### AVAILABLE DATA:
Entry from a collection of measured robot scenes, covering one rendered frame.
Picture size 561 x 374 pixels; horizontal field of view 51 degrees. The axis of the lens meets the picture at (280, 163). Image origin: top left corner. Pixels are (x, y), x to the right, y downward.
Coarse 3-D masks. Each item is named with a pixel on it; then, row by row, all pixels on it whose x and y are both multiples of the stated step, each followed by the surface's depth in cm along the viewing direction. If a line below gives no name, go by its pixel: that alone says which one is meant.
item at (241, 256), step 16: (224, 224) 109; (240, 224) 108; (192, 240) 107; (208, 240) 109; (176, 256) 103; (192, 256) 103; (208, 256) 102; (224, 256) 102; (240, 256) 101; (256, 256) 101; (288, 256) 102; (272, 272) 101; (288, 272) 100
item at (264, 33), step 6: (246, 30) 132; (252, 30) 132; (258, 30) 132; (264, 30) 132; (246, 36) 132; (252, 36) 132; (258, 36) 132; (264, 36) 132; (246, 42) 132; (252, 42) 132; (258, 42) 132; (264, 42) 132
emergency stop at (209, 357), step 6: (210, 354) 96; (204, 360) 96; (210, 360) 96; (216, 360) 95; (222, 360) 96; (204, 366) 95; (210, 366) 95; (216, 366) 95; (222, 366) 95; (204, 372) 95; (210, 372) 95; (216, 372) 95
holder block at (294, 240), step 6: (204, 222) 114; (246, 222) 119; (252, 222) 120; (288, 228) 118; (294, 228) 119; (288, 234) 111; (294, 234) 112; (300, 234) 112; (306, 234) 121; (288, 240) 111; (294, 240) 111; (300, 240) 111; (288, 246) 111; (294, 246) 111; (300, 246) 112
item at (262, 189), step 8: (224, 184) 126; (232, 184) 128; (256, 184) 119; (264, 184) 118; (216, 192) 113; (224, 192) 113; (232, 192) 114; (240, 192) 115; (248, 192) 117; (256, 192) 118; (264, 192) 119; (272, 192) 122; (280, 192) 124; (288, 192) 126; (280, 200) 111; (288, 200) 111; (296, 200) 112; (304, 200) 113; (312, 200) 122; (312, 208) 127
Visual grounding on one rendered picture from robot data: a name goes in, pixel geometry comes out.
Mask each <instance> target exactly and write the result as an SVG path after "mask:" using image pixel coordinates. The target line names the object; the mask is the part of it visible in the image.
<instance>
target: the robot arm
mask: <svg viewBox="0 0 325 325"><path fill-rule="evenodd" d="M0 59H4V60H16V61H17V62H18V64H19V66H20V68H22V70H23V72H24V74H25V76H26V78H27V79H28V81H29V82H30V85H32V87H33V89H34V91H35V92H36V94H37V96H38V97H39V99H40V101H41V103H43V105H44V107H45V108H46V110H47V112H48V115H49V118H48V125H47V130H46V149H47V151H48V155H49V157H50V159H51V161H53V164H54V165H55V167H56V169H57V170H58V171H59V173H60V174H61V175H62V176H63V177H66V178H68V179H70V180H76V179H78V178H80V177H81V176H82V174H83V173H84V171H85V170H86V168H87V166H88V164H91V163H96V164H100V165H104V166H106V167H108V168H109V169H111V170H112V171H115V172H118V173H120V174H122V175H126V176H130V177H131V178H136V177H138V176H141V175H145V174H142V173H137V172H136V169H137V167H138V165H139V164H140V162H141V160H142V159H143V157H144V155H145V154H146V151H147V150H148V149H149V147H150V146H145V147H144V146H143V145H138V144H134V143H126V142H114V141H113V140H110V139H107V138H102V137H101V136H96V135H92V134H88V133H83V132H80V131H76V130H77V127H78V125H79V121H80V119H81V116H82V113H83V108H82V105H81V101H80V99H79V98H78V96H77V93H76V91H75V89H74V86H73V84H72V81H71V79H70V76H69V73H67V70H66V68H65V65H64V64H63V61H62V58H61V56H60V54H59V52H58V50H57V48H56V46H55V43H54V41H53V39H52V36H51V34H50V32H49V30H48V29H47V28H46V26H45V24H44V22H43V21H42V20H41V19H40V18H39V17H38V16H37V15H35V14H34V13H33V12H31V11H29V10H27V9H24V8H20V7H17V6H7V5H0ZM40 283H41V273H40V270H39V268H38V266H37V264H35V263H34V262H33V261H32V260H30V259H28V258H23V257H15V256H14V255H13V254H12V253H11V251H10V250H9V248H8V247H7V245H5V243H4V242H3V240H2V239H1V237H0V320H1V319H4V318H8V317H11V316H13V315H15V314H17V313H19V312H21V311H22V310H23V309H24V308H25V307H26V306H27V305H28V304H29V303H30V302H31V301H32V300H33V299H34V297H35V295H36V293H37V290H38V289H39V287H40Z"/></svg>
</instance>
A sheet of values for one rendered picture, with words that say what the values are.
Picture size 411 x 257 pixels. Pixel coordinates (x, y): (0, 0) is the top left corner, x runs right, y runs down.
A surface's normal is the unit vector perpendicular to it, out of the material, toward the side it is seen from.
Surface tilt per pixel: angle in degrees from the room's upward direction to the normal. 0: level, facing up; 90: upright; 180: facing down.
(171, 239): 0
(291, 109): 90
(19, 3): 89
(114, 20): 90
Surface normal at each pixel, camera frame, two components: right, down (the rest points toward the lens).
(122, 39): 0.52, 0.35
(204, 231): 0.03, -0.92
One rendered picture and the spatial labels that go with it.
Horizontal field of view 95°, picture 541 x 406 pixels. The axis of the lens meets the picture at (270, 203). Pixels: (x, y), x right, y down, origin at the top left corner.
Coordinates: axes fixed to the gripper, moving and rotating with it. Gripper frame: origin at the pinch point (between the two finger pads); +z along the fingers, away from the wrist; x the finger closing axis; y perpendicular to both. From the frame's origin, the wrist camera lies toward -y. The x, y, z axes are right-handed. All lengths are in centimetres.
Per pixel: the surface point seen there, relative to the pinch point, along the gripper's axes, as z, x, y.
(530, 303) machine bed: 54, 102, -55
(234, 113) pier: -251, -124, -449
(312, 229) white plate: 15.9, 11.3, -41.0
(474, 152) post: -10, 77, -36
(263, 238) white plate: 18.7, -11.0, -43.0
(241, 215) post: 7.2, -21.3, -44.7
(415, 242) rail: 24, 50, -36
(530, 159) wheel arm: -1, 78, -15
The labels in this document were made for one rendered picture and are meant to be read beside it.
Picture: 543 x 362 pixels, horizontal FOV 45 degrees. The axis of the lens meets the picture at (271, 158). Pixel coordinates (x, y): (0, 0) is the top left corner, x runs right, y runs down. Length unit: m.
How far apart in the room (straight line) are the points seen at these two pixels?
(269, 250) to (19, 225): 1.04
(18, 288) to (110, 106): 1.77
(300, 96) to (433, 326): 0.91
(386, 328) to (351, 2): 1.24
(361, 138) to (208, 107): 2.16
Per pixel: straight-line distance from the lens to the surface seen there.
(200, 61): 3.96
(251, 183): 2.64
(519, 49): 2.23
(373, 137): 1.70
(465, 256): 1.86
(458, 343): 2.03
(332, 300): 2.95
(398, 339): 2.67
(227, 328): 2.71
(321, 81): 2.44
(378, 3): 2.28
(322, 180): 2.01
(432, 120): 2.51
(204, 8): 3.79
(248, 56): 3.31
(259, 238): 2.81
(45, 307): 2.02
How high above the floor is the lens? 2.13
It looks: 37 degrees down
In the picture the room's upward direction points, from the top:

### TASK INSTRUCTIONS:
Repeat the entries. Keep each one exactly as written.

### RESULT OF THE EXERCISE:
Entry from a collection of measured robot scenes, covering one rendered frame.
Picture size 561 x 374 pixels; horizontal field of view 51 degrees. The axis of the lens meets the picture at (280, 163). Image origin: top left corner. Pixels are (x, y), x to the right, y downward.
Coarse 3-D masks. Each item is named with a pixel on it; then, row by row, all pixels on it whose x and y are both multiples of the stated step, each followed by the surface's depth in cm along the viewing direction. If a line below gives no name, go by its pixel: that alone says which one is meant.
item at (241, 256), step 16: (224, 224) 109; (240, 224) 108; (192, 240) 107; (208, 240) 109; (176, 256) 103; (192, 256) 103; (208, 256) 102; (224, 256) 102; (240, 256) 101; (256, 256) 101; (288, 256) 102; (272, 272) 101; (288, 272) 100
item at (264, 33), step 6: (246, 30) 132; (252, 30) 132; (258, 30) 132; (264, 30) 132; (246, 36) 132; (252, 36) 132; (258, 36) 132; (264, 36) 132; (246, 42) 132; (252, 42) 132; (258, 42) 132; (264, 42) 132
emergency stop at (209, 357), step 6: (210, 354) 96; (204, 360) 96; (210, 360) 96; (216, 360) 95; (222, 360) 96; (204, 366) 95; (210, 366) 95; (216, 366) 95; (222, 366) 95; (204, 372) 95; (210, 372) 95; (216, 372) 95
holder block at (294, 240), step 6: (204, 222) 114; (246, 222) 119; (252, 222) 120; (288, 228) 118; (294, 228) 119; (288, 234) 111; (294, 234) 112; (300, 234) 112; (306, 234) 121; (288, 240) 111; (294, 240) 111; (300, 240) 111; (288, 246) 111; (294, 246) 111; (300, 246) 112
item at (262, 189), step 8: (224, 184) 126; (232, 184) 128; (256, 184) 119; (264, 184) 118; (216, 192) 113; (224, 192) 113; (232, 192) 114; (240, 192) 115; (248, 192) 117; (256, 192) 118; (264, 192) 119; (272, 192) 122; (280, 192) 124; (288, 192) 126; (280, 200) 111; (288, 200) 111; (296, 200) 112; (304, 200) 113; (312, 200) 122; (312, 208) 127
Visual grounding on one rendered picture from robot data: a name goes in, pixel geometry comes out.
Mask each <instance> target exactly and write the result as an SVG path after "mask:" using image pixel coordinates. The target line names the object; the mask is the part of it visible in the image.
<instance>
target: the robot arm
mask: <svg viewBox="0 0 325 325"><path fill-rule="evenodd" d="M0 59H4V60H16V61H17V62H18V64H19V66H20V68H22V70H23V72H24V74H25V76H26V78H27V79H28V81H29V82H30V85H32V87H33V89H34V91H35V92H36V94H37V96H38V97H39V99H40V101H41V103H43V105H44V107H45V108H46V110H47V112H48V115H49V118H48V125H47V130H46V149H47V151H48V155H49V157H50V159H51V161H53V164H54V165H55V167H56V169H57V170H58V171H59V173H60V174H61V175H62V176H63V177H66V178H68V179H70V180H76V179H78V178H80V177H81V176H82V174H83V173H84V171H85V170H86V168H87V166H88V164H91V163H96V164H100V165H104V166H106V167H108V168H109V169H111V170H112V171H115V172H118V173H120V174H122V175H126V176H130V177H131V178H136V177H138V176H141V175H145V174H142V173H137V172H136V169H137V167H138V165H139V164H140V162H141V160H142V159H143V157H144V155H145V154H146V151H147V150H148V149H149V147H150V146H145V147H144V146H143V145H138V144H134V143H126V142H114V141H113V140H110V139H107V138H102V137H101V136H96V135H92V134H88V133H83V132H80V131H76V130H77V127H78V125H79V121H80V119H81V116H82V113H83V108H82V105H81V101H80V99H79V98H78V96H77V93H76V91H75V89H74V86H73V84H72V81H71V79H70V76H69V73H67V70H66V68H65V65H64V64H63V61H62V58H61V56H60V54H59V52H58V50H57V48H56V46H55V43H54V41H53V39H52V36H51V34H50V32H49V30H48V29H47V28H46V26H45V24H44V22H43V21H42V20H41V19H40V18H39V17H38V16H37V15H35V14H34V13H33V12H31V11H29V10H27V9H24V8H20V7H17V6H7V5H0ZM40 283H41V273H40V270H39V268H38V266H37V264H35V263H34V262H33V261H32V260H30V259H28V258H23V257H15V256H14V255H13V254H12V253H11V251H10V250H9V248H8V247H7V245H5V243H4V242H3V240H2V239H1V237H0V320H1V319H4V318H8V317H11V316H13V315H15V314H17V313H19V312H21V311H22V310H23V309H24V308H25V307H26V306H27V305H28V304H29V303H30V302H31V301H32V300H33V299H34V297H35V295H36V293H37V290H38V289H39V287H40Z"/></svg>
</instance>
A sheet of values for one rendered picture, with words that say what the values are.
Picture size 411 x 257 pixels. Pixel coordinates (x, y): (0, 0) is the top left corner, x runs right, y runs down.
A surface's normal is the unit vector perpendicular to it, out of the material, toward the side it is seen from.
Surface tilt per pixel: angle in degrees from the room's upward direction to the normal. 0: level, facing up; 90: upright; 180: facing down.
(171, 239): 0
(291, 109): 90
(19, 3): 89
(114, 20): 90
Surface normal at each pixel, camera frame, two components: right, down (the rest points toward the lens).
(122, 39): 0.52, 0.35
(204, 231): 0.03, -0.92
One rendered picture and the spatial labels that go with it.
Horizontal field of view 95°, picture 541 x 406 pixels. The axis of the lens meets the picture at (270, 203). Pixels: (x, y), x right, y down, origin at the top left corner.
Coordinates: axes fixed to the gripper, moving and rotating with it. Gripper frame: origin at the pinch point (between the two finger pads); +z along the fingers, away from the wrist; x the finger closing axis; y perpendicular to both. From the frame's origin, the wrist camera lies toward -y. The x, y, z axes are right-handed. All lengths are in centimetres.
Per pixel: the surface point seen there, relative to the pinch point, along the gripper's axes, as z, x, y.
(530, 303) machine bed: 54, 102, -55
(234, 113) pier: -251, -124, -449
(312, 229) white plate: 15.9, 11.3, -41.0
(474, 152) post: -10, 77, -36
(263, 238) white plate: 18.7, -11.0, -43.0
(241, 215) post: 7.2, -21.3, -44.7
(415, 242) rail: 24, 50, -36
(530, 159) wheel arm: -1, 78, -15
The labels in this document were made for one rendered picture and are meant to be read beside it.
Picture: 543 x 362 pixels, horizontal FOV 45 degrees. The axis of the lens meets the picture at (271, 158). Pixel coordinates (x, y): (0, 0) is the top left corner, x runs right, y runs down. Length unit: m.
How far apart in the room (straight line) are the points seen at these two pixels?
(269, 250) to (19, 225): 1.04
(18, 288) to (110, 106): 1.77
(300, 96) to (433, 326): 0.91
(386, 328) to (351, 2): 1.24
(361, 138) to (208, 107): 2.16
Per pixel: straight-line distance from the lens to the surface seen there.
(200, 61): 3.96
(251, 183): 2.64
(519, 49): 2.23
(373, 137): 1.70
(465, 256): 1.86
(458, 343): 2.03
(332, 300): 2.95
(398, 339): 2.67
(227, 328): 2.71
(321, 81): 2.44
(378, 3): 2.28
(322, 180): 2.01
(432, 120): 2.51
(204, 8): 3.79
(248, 56): 3.31
(259, 238): 2.81
(45, 307): 2.02
How high above the floor is the lens? 2.13
It looks: 37 degrees down
In the picture the room's upward direction points, from the top:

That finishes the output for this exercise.